30. Luna
CHAPTER 30
Luna
A wave of déjà vu washed over me as we exited the city in Beck’s Subaru.
Yes, a Subaru . Apparently, it met Beck’s rigorous safety standards for his daughter, and he wouldn’t be caught dead on the motorcycles he told me all about that night we first met. I hadn’t really clocked the make of the vehicle before because of the whole kidnapping thing, but now I found this little piece of the Bennet puzzle to be, well, puzzling.
Alice chatted the entire duration of the drive.

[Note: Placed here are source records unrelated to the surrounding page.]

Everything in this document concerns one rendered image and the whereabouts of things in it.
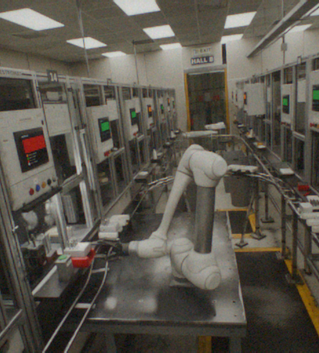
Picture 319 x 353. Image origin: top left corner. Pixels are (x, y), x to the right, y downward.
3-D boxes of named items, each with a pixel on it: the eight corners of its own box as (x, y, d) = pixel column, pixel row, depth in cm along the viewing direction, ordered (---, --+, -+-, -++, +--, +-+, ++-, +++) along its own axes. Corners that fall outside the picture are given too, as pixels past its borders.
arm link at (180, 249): (187, 261, 199) (184, 232, 194) (203, 274, 184) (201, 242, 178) (167, 269, 193) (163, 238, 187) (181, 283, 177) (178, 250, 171)
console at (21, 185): (21, 211, 140) (-4, 112, 128) (-33, 213, 145) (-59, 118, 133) (62, 185, 180) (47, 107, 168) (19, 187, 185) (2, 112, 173)
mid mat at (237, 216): (263, 237, 371) (263, 236, 370) (218, 238, 380) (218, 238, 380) (251, 208, 466) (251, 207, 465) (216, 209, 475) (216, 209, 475)
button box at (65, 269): (68, 280, 161) (65, 261, 158) (55, 280, 162) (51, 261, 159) (74, 272, 168) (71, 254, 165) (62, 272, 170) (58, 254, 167)
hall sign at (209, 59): (214, 63, 928) (213, 54, 921) (190, 65, 941) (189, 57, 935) (214, 63, 931) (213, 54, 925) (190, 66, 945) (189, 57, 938)
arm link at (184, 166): (171, 167, 173) (184, 171, 162) (184, 140, 174) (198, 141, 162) (188, 176, 180) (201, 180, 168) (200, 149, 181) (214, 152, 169)
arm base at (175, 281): (199, 267, 201) (198, 260, 200) (198, 287, 180) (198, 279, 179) (173, 267, 204) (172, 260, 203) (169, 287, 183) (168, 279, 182)
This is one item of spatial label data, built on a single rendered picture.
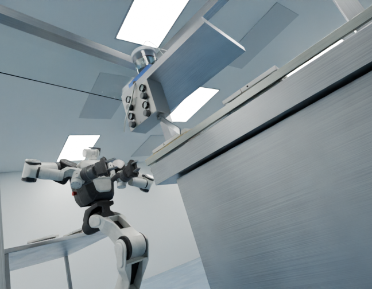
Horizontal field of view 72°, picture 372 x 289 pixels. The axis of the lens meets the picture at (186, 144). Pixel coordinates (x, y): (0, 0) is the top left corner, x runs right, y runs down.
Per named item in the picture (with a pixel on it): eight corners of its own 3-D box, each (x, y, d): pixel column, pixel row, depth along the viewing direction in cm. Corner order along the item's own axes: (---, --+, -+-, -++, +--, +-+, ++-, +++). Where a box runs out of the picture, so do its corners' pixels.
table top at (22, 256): (-39, 284, 267) (-39, 280, 268) (67, 256, 349) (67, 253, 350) (-1, 255, 181) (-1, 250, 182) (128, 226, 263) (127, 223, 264)
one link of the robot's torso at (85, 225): (81, 237, 185) (77, 213, 191) (98, 233, 195) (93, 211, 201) (101, 226, 169) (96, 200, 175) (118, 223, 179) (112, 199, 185)
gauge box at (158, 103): (130, 132, 136) (121, 101, 143) (145, 133, 144) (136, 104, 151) (156, 110, 124) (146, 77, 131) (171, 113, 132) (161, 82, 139)
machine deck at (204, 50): (122, 102, 143) (120, 96, 144) (170, 113, 171) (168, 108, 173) (204, 22, 108) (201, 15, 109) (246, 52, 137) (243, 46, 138)
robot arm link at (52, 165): (18, 156, 149) (49, 158, 170) (12, 178, 148) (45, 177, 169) (32, 160, 145) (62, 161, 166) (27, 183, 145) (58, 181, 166)
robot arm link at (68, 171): (85, 168, 160) (61, 164, 155) (83, 178, 153) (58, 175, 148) (83, 175, 163) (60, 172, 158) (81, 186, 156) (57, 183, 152)
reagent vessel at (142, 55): (132, 81, 149) (125, 56, 156) (152, 87, 161) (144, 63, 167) (148, 64, 141) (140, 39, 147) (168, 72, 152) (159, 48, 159)
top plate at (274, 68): (223, 105, 105) (221, 101, 106) (249, 114, 124) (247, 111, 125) (276, 69, 92) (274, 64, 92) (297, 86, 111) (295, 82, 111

What’s your favorite Disney movie?
Do you have a favorite color?
Do you like dogs?
Have you had a dog?
Do you think I should get a cat instead?
“No cats,” Beck chimed in, putting a quick end to that line of questioning.
Alice pouted for exactly two seconds before she opened her mouth again, this time listing the number of things they’d need to buy to take care of a dog.
I turned in my seat to get a better view of Beck. He’d planted his arm on my headrest the second we exited the city and firmly kept it there. A small, possessive move that had me recalling how we’d woken up this morning, me the little spoon to Beck’s big spoon, his raging erection digging into my ass.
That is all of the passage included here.